Blanche: Oh, damn, I hope he's not dead!

Blanche: Wills make people do crazy things.
Dorothy: Like what Blanche?
Blanche: Do you know what they just uncovered in the Duncan Osgood murder case? That the day before she was murdered, Tippi Paxton Osgood had changed her will, making Duncan the sole heir to the Paxton Napkin fortune! [Dorothy stares at her] That man is guilty!
Dorothy: Oh come on, that's circumstantial evidence, I mean, it's not enough to convict him.
Blanche: Well actually, the more damning evidence was the snapshot of Duncan dressed in scuba gear dragging Tippi's body down the stairs, wrapped in a carpet. [Dorothy stares at her again]
Dorothy: Maybe it was from their wedding album.

Blanche: You really think selling candy is going to qualify you for that prestigious award?
Dorothy: Oh, excuse me. I didn't realize that slipping my tongue to half the firemen in the county was the more lofty social achievement!

Blanche: You still watch television?
Lily: Well, I don't exactly watch it. I just pretend it's radio.
Sophia: [about television] We don't exactly watch it either, with our crummy TV. We get two channels at once. For a while there I thought Benson was having an affair with Miss Ellie.

Blanche: You've probably haven't noticed it, but I've put on three pounds.
Sophia: On each side.

Bonnie: A few years ago, I had a mastectomy. And well, now I'm back for another.
Dorothy: And you're not scared?
Bonnie: I'm petrified. Nobody's that brave, except on TV and in the movies. I remember crying when they first told me, and I don't think I stopped until they wheeled me into surgery. Then afterward, I cried because I thought the pain would never go away. But it did. And it will again. You get through it. You move on. It could have been a lot worse, I could have missed these past three years....(after she goes quiet) Dorothy? Are you all right? How do you feel?
Dorothy: Like a fool. Like a damn fool.

Cowboy #2: Howdy, ladies. My name's Rusty. I don't recollect seeing you two fillies 'round these parts. Mind if a lonesome cowboy puts his saddlebags 'round your campf...
Dorothy: Give us a break, would you mac!

Dorothy: (watching her roommate stretch) Why are you doing those exercises?
Bonnie: No reason. I just like to stay healthy.
Dorothy: I hate to break it to you, Bonnie, but you're in a hospital. The exercises aren't working.

Dorothy: [in Rose's dream, about the wedding] You can't disappoint your guests.
Rose: The guests? But I have to think about what's best for me!
Dorothy: That's only in real life, Rose. In a dream, you do what's best for the guests.

Dorothy: [on getting robbed] It has nothing to do with energy, it has nothing to do with being single. It has to do with a lousy lock on a sliding door and massive unemployment. Now, I'm going into my room. Call me when the cops come.
Rose: We're all employed, Dorothy, except your mother. I wouldn't call that massive.
Dorothy: Good night Rose. Go to sleep, sweetheart.
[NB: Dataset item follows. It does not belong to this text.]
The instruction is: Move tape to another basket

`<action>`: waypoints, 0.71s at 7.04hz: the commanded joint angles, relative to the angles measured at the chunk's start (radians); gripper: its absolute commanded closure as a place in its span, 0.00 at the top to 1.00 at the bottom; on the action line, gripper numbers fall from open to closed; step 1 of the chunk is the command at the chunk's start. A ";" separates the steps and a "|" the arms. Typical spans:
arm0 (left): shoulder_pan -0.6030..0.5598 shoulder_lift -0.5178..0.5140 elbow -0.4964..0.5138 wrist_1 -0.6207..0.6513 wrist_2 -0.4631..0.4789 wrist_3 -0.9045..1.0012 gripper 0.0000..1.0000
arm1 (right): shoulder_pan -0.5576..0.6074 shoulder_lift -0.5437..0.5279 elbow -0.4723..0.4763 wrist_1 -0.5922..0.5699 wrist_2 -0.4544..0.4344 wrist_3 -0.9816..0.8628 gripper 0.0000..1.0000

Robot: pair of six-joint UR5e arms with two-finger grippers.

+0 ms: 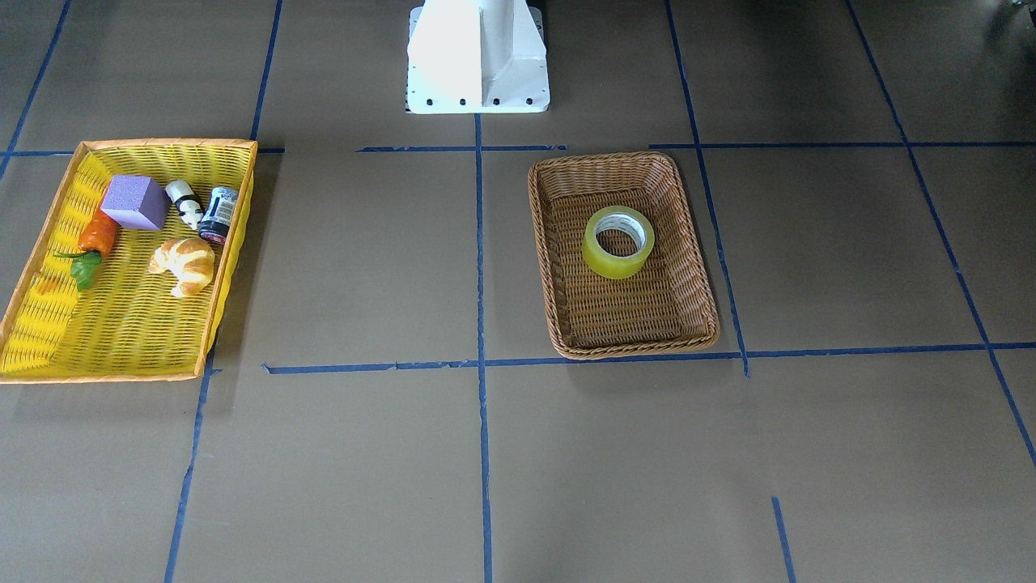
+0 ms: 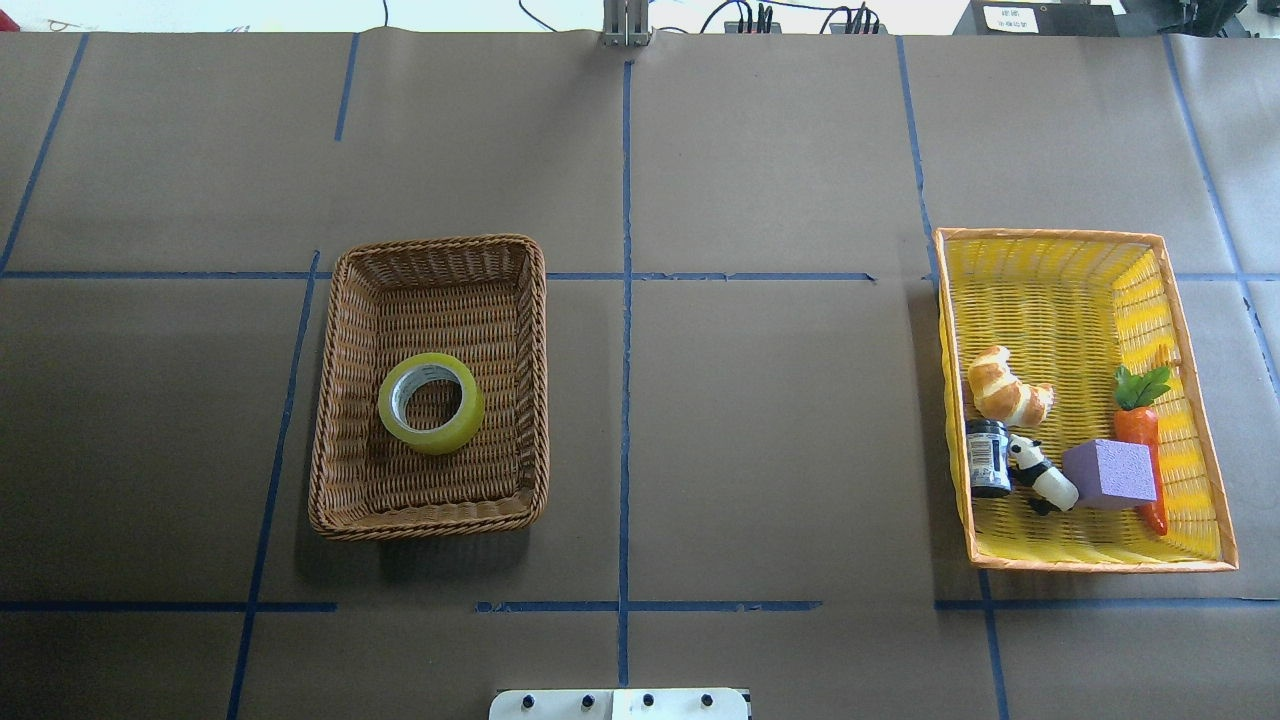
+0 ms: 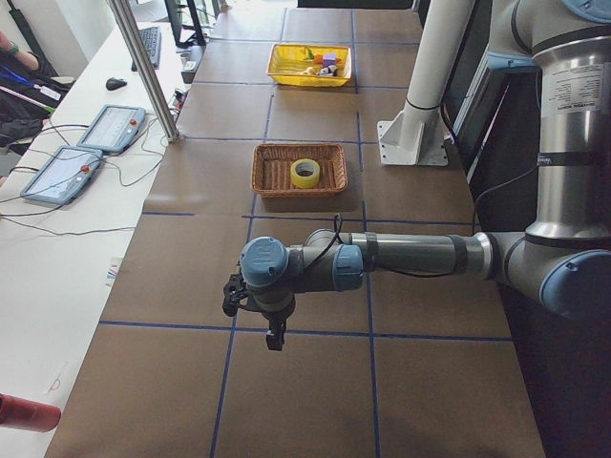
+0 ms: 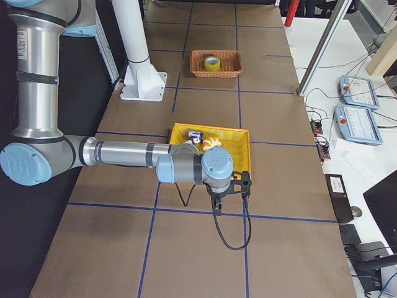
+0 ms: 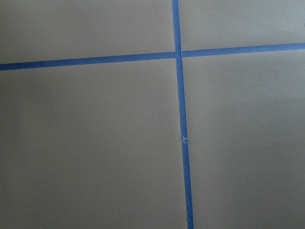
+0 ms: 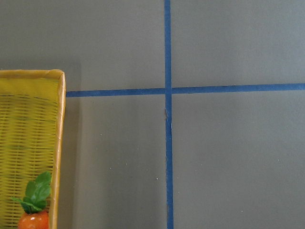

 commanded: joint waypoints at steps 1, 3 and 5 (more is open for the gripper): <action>0.000 -0.001 0.003 -0.001 0.002 -0.001 1.00 | 0.000 0.000 -0.003 0.000 0.000 -0.001 1.00; 0.000 -0.003 0.000 -0.003 0.002 -0.001 1.00 | 0.000 0.000 0.002 0.003 0.000 -0.001 1.00; 0.000 -0.003 0.000 -0.003 0.002 -0.003 1.00 | 0.000 0.000 0.003 0.003 0.000 0.000 1.00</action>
Pray for brains.

Dorothy: [on the phone, trying to get Frank Sinatra tickets] It's what? ... Why, you... you've kept me on hold all this time to tell me that it is sold out?!! ... NO, NO, I WILL NOT HAVE A NICE DAY!!! [slams down phone]
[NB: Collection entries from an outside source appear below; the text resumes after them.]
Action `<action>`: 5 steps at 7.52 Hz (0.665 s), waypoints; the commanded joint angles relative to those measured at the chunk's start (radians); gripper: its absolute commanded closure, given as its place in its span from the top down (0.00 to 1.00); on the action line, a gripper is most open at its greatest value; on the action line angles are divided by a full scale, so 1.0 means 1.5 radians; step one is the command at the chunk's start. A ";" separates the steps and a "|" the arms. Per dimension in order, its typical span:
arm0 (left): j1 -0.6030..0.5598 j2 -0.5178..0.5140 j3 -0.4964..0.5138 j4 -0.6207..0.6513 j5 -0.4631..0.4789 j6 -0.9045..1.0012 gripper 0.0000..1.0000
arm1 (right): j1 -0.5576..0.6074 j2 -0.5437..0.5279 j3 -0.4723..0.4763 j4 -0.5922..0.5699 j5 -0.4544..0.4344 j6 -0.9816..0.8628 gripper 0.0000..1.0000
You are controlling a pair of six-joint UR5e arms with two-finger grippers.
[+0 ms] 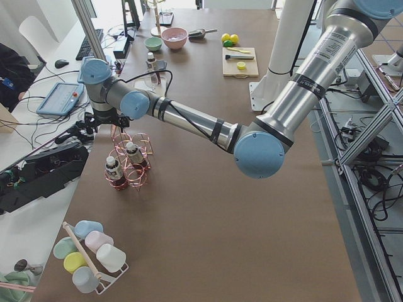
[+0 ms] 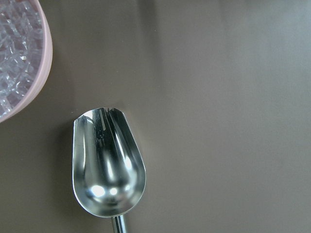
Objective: Take tea from basket to plate
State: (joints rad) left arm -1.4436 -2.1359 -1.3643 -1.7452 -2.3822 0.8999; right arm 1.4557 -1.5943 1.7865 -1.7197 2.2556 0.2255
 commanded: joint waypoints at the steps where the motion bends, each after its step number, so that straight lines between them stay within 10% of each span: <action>1: -0.021 0.043 -0.079 0.016 -0.001 -0.025 0.99 | 0.000 0.000 0.000 0.000 0.000 0.000 1.00; 5: -0.129 0.149 -0.326 0.232 0.000 -0.030 0.99 | 0.000 0.001 0.001 0.000 0.000 0.001 1.00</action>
State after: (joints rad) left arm -1.5461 -1.9584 -1.7385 -1.5239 -2.3810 0.8568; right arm 1.4558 -1.5927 1.7882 -1.7196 2.2550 0.2255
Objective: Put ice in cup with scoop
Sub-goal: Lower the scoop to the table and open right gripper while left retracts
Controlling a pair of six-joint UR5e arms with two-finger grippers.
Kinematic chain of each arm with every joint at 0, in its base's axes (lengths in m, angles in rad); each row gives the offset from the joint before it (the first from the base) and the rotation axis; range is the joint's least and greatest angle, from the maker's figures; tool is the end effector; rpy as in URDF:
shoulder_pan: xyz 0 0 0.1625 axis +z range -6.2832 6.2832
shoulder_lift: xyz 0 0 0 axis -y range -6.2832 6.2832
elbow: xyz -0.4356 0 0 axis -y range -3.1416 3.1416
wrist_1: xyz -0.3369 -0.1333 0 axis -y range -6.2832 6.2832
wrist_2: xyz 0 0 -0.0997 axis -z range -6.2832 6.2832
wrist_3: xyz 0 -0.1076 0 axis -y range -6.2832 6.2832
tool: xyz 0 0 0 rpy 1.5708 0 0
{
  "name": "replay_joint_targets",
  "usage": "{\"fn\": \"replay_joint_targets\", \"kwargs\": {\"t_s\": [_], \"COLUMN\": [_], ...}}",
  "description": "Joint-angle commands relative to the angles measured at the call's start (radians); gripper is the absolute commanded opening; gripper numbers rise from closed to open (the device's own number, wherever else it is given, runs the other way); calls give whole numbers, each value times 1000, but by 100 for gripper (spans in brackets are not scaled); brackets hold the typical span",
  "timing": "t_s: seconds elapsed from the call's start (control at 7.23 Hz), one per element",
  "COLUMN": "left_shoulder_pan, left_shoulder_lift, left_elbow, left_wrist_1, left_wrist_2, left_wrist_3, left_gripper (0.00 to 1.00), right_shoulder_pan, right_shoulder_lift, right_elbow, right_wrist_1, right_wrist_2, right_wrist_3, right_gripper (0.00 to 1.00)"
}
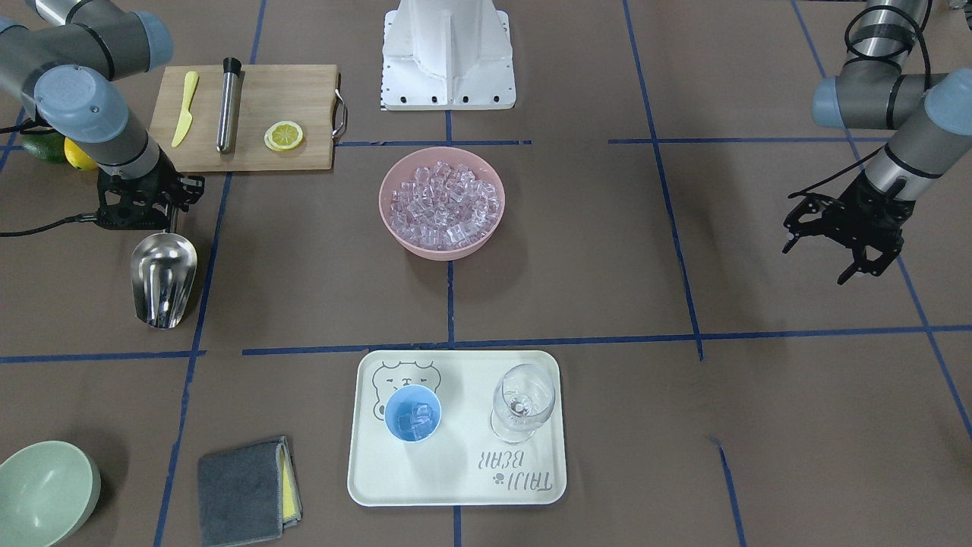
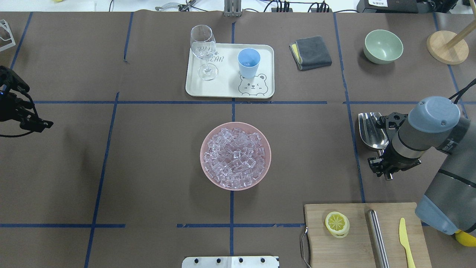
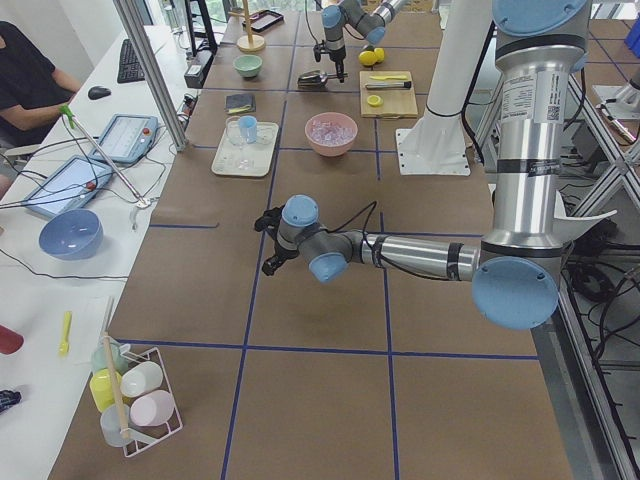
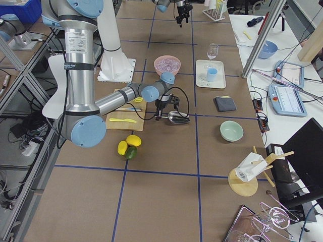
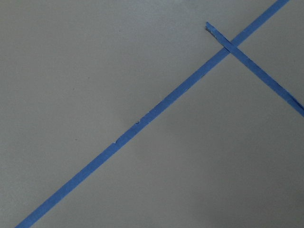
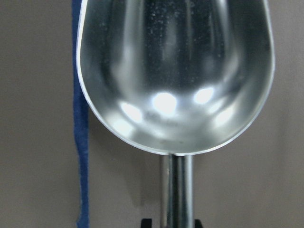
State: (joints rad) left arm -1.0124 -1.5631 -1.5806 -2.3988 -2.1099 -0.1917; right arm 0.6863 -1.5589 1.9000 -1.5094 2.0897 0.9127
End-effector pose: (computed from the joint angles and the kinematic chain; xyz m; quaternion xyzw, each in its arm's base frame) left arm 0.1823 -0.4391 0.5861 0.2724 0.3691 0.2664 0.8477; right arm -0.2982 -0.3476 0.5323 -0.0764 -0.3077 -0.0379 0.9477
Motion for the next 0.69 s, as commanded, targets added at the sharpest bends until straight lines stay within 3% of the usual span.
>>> {"fn": "replay_joint_targets", "kwargs": {"t_s": [0.0, 0.42, 0.55], "left_shoulder_pan": [-27, -203, -298], "left_shoulder_lift": [3, 0, 0], "left_elbow": [1, -19, -18], "left_wrist_1": [24, 218, 292], "left_wrist_2": [1, -33, -133], "left_wrist_3": [0, 0, 2], "left_gripper": [100, 100, 100], "right_shoulder_pan": [2, 147, 209], "right_shoulder_lift": [5, 0, -3], "right_elbow": [10, 53, 48], "right_wrist_1": [0, 0, 0], "right_wrist_2": [0, 10, 12], "right_wrist_3": [15, 3, -5], "right_gripper": [100, 100, 100]}}
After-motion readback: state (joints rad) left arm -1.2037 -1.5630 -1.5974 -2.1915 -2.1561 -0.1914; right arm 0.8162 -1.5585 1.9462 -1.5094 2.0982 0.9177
Dorothy: [on why she was afraid to talk in class as a child] I had a slight speech impediment. I mean, it's different for kids these days, you know, they have Barbara Walters to look up to. But in those days, it really stood out, you know? Oh, I don't know, it must have taken three months before I could muster up the courage, you know, to talk to Mrs. Lenhoff, but it turned out to be the smartest thing I could have done, because not only did she help me, you know, with the speech problem, she was the one who inspired me to go into the teaching profession.
Blanche: You know what, I think tomorrow after class, I will talk to Professor Cooper.
Dorothy: Good girl!
Rose: Whatever happened to your teacher, Mrs. Lenhoff?
Dorothy: Oh gosh, the last I heard, she retired from teaching and opened a bed and breakfast someplace in Whode Island. [pauses] ... Rhode Island.
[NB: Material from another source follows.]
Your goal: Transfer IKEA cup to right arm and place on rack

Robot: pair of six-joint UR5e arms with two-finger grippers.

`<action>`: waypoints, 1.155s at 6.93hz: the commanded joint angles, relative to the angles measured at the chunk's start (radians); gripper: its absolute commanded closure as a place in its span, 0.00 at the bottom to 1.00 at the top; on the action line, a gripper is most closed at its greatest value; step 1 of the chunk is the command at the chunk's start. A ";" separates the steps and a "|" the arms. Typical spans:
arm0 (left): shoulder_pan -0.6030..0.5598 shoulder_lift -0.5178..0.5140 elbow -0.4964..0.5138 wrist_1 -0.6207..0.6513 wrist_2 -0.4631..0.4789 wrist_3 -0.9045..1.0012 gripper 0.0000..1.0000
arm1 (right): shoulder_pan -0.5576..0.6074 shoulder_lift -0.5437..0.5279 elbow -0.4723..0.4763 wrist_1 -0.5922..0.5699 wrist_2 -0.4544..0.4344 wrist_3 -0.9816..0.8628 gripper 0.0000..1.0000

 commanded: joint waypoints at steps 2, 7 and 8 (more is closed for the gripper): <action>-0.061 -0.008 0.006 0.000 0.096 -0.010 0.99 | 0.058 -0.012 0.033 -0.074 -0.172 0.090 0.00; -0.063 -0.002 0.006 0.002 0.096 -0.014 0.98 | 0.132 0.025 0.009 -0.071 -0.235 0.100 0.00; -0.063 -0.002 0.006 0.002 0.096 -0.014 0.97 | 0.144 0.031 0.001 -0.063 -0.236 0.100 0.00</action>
Dorothy: [sorting through items for their garage sale] Will you look at this? I got this doll on my tenth birthday. Oh, I can't believe I kept her after all these years. Her hair's falling out, her clothes are all worn. [sniffing as Sophia enters the room] And she smells of mothballs.
Sophia: Hey, I may not be Ann-Margret but I'm still your mother!